Stille Mementos
Bea Schlingelhoff im Kunstverein München

6. Oktober 2021 • Text von

Eine Ausstellung ohne Bilder in einem Ausstellungshaus mit komplizierter Geschichte. In ihrem vielschichtigen Projekt „No River to Cross“ befragt Bea Schlingelhoff die institutionelle und architektonische Geschichte des Kunstvereins München.   

Bea Schlingelhoff: No River to Cross, Mapping, 2021, Installationsansicht, Courtesy die Künstlerin und Kunstverein München e.V.; Foto: Constanza Meléndez.

Die Farbe Grün dominiert die hellen Ausstellungsräume im Kunstverein. Auf hellgrünem Hintergrund sind dunkelgrüne Rechtecke und Quadrate arrangiert, mal rhythmisch platziert, mal in Gruppen, über- und nebeneinander. Das Projekt „No River to Cross“ von Bea Schlingelhoff ist eine Malereiausstellung ohne Bilder. Die dunklen Rechtecke dienen lediglich als abstrakte Verweise auf Arbeiten, die an diesem Ort einmal gezeigt wurden. In einem anderen Kontext, zu einer anderen Zeit. In ihrer künstlerischen Praxis versucht Bea Schlingelhoff, etablierte Strukturen offen zu legen und deren Einfluss auf unsere aktuellen politischen und sozialen Bedingungen zu untersuchen. Die Künstlerin, deren Werk Zeichnung, Skulptur, und Typografie umfasst, bezieht dabei oft die konkrete Geschichte, aber auch die institutionelle Struktur des jeweiligen Ausstellungsorts ein. Mit dem Kunstverein München, hat sie eine durchaus historisch aufgeladene Institution in einem aufgeladenen Gebäude vorgefunden.

Bea Schlingelhoff: No River to Cross, 2021, Construction drawing by P-IN-K (detail).
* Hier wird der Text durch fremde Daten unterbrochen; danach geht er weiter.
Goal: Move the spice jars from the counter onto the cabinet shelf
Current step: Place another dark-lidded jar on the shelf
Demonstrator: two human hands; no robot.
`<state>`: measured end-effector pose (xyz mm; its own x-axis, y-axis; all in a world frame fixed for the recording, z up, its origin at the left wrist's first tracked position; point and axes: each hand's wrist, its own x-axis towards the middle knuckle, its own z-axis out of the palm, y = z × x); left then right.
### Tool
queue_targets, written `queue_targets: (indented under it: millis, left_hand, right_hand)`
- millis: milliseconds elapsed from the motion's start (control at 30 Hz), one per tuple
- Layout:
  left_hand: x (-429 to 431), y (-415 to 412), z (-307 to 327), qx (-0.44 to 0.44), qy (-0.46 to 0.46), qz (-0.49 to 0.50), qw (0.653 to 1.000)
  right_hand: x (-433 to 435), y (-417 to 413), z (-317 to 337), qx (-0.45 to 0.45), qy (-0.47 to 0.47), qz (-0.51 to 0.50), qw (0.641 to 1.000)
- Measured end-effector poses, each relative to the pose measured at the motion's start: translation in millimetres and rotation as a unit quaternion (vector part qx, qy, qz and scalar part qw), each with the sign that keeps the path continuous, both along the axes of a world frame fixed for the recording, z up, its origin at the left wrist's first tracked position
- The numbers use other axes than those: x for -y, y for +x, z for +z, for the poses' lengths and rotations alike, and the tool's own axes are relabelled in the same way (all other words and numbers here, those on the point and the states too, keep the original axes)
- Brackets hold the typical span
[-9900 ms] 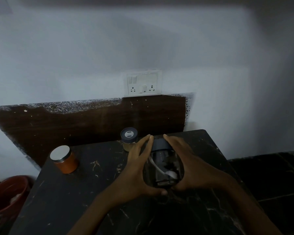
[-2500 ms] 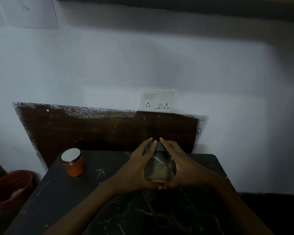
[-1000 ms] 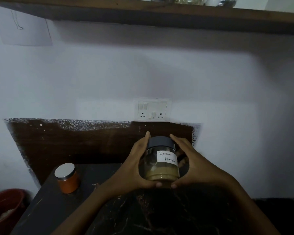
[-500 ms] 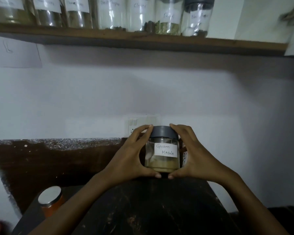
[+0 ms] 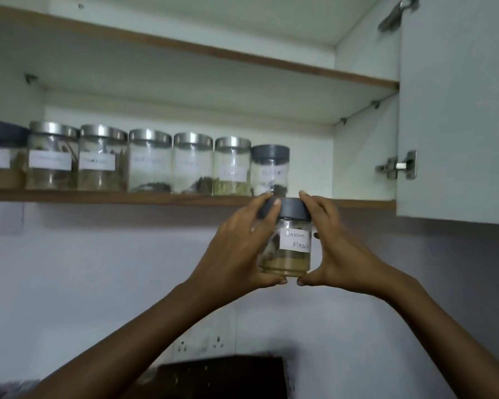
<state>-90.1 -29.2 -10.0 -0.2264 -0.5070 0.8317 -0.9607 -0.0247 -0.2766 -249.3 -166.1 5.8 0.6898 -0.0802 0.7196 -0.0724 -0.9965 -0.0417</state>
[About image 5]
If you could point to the person's right hand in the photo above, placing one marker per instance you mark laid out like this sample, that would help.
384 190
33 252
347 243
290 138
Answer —
349 261

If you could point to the person's left hand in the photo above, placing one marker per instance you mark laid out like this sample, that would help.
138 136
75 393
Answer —
228 261

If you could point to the yellow spice jar grey lid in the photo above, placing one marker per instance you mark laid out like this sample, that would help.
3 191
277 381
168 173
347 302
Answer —
289 261

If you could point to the brown wooden wall cabinet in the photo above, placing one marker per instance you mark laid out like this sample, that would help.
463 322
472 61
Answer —
312 162

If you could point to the dark spice jar grey lid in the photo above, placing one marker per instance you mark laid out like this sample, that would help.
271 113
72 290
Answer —
270 152

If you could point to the green spice jar silver lid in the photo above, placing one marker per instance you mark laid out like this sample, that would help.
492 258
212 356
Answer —
232 143

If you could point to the cabinet door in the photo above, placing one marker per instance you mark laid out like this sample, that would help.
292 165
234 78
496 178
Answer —
461 112

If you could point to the coriander jar grey lid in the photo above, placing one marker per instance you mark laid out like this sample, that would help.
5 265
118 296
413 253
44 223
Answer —
4 130

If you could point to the person's left forearm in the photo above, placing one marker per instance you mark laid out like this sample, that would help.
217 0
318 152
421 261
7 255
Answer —
120 349

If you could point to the person's right forearm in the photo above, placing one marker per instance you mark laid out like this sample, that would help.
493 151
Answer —
453 336

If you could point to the metal cabinet door hinge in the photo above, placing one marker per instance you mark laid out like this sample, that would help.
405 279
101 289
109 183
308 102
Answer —
401 165
395 14

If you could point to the white cabinet shelf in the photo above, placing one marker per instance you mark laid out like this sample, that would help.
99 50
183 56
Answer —
170 78

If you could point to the white wall socket plate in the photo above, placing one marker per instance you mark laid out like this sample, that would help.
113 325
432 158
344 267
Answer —
216 340

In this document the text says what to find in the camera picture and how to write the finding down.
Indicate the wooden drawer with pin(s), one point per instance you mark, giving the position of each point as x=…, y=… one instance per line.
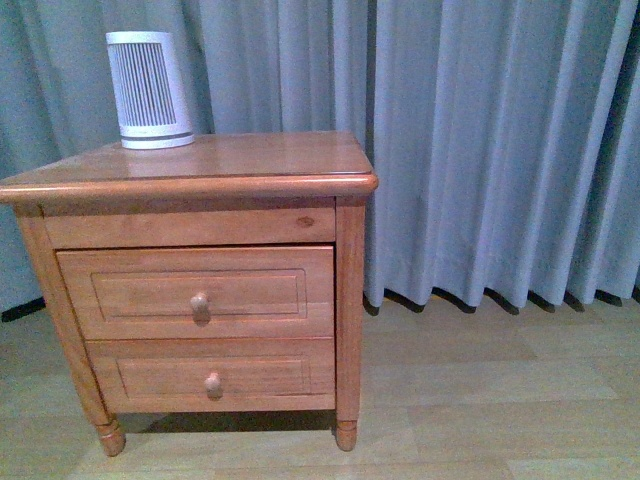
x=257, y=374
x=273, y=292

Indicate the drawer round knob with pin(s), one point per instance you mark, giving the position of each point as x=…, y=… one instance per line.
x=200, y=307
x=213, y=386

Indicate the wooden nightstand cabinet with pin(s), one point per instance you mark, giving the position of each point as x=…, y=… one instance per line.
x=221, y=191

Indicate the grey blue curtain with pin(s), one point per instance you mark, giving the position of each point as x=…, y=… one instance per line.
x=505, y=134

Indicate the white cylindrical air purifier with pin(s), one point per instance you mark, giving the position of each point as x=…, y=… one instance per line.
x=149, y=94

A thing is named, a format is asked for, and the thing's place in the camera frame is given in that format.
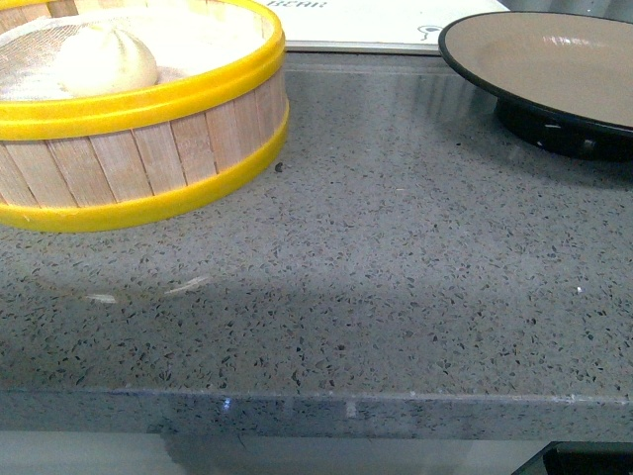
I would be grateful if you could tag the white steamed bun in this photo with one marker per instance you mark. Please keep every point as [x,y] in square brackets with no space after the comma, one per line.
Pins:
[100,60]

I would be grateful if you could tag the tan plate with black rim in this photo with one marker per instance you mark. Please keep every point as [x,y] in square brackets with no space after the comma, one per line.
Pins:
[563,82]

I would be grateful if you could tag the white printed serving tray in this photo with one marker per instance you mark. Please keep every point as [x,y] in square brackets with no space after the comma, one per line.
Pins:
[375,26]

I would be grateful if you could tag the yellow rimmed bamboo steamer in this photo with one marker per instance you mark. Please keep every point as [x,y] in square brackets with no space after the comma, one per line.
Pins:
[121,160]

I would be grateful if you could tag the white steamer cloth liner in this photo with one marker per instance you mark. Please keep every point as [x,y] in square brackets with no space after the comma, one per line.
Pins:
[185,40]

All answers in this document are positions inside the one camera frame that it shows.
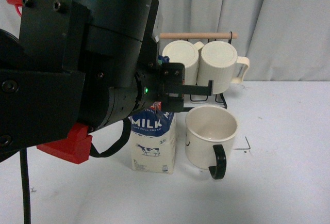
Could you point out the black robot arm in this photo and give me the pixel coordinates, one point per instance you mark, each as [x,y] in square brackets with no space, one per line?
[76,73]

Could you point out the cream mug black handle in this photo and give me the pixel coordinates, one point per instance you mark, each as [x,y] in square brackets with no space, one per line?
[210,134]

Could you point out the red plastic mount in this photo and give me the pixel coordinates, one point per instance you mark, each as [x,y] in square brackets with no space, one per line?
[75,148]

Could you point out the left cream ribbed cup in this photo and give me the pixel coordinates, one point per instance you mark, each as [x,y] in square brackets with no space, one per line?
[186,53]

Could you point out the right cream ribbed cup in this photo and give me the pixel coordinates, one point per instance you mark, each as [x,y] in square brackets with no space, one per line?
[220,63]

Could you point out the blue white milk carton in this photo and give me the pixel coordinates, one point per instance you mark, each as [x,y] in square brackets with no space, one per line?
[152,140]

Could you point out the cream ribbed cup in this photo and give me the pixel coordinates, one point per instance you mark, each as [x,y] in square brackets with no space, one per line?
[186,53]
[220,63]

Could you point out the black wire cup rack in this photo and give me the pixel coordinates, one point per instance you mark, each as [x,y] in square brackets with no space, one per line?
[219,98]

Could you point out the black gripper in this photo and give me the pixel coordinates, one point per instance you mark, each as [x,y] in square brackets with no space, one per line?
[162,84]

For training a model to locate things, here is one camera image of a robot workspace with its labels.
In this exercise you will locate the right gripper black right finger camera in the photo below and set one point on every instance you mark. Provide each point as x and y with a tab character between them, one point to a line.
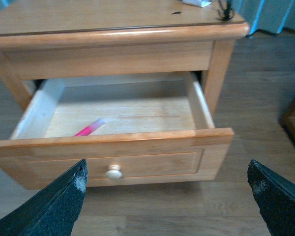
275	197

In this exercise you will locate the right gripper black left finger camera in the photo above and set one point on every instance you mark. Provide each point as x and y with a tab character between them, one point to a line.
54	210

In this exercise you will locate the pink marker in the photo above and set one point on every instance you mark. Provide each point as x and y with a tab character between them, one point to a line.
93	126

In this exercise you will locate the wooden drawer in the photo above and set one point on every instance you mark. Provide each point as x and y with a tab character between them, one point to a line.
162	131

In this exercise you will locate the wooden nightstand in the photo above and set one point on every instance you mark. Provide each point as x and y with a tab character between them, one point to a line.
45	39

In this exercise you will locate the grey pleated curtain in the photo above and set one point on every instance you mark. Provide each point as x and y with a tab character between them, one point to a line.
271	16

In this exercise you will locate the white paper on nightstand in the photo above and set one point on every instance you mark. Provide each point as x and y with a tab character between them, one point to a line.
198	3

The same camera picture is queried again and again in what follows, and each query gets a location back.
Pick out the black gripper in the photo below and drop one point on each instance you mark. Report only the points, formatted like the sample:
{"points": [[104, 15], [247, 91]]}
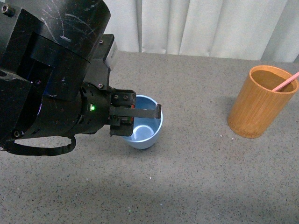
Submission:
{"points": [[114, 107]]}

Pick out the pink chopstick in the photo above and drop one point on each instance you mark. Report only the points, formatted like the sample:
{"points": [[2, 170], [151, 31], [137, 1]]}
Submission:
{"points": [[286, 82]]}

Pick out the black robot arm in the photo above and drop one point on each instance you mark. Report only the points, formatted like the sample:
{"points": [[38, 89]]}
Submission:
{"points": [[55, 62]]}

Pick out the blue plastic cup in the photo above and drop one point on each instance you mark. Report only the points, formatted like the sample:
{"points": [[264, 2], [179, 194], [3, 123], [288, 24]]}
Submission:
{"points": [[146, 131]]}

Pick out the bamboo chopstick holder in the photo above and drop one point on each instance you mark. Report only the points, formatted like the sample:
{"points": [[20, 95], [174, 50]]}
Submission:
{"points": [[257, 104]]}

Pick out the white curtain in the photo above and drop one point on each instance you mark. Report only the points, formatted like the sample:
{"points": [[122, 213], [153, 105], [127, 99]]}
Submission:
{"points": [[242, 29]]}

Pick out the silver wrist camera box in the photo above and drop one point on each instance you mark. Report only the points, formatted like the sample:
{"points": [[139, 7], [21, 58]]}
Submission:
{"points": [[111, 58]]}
Für ihr Projekt untersucht sie die, historische, Struktur des Kunstvereins sowie die Geschichte der Institution in der Zeit des Nationalsozialismus. Ihr Ausgangspunkt ist die Komplizenschaft des Kunstvereins mit dem NS-Regime und dessen brutaler Kulturpolitik, deren Ziel die systematische Gleichschaltung und Neuausrichtung der Kunst als völkisch-nationalistische Propaganda war. Zudem bezieht sich Schlingelhoff auch auf die Femeausstellung „Entartete Kunst“ die 1937 in den erweiterten Räumlichkeiten des heutigen Kunstvereins am Hofgarten stattfand. Als vermeintlich minderwertig wurde damals Malerei des Expressionismus, des Surrealismus, des Dadaismus, des Kubismus, der Neuen Sachlichkeit und des Fauvismus gezeigt. Neben damals schon bekannten Künstlern wie Wassily Kandinsky, Emil Nolde oder Lyonel Feininger wurden auch Arbeiten von jungen Künstler*innen in der Ausstellung diffamiert, die nach dem Krieg keinerlei Sichtbarkeit mehr erlangen konnten. Da viele der gezeigten Werke später zerstört wurden oder verschwanden, warf die Ausstellung einen langen, dunklen Schatten auf die Entwicklung der Kunst in Deutschland, auch weit in die Nachkriegszeit hinein.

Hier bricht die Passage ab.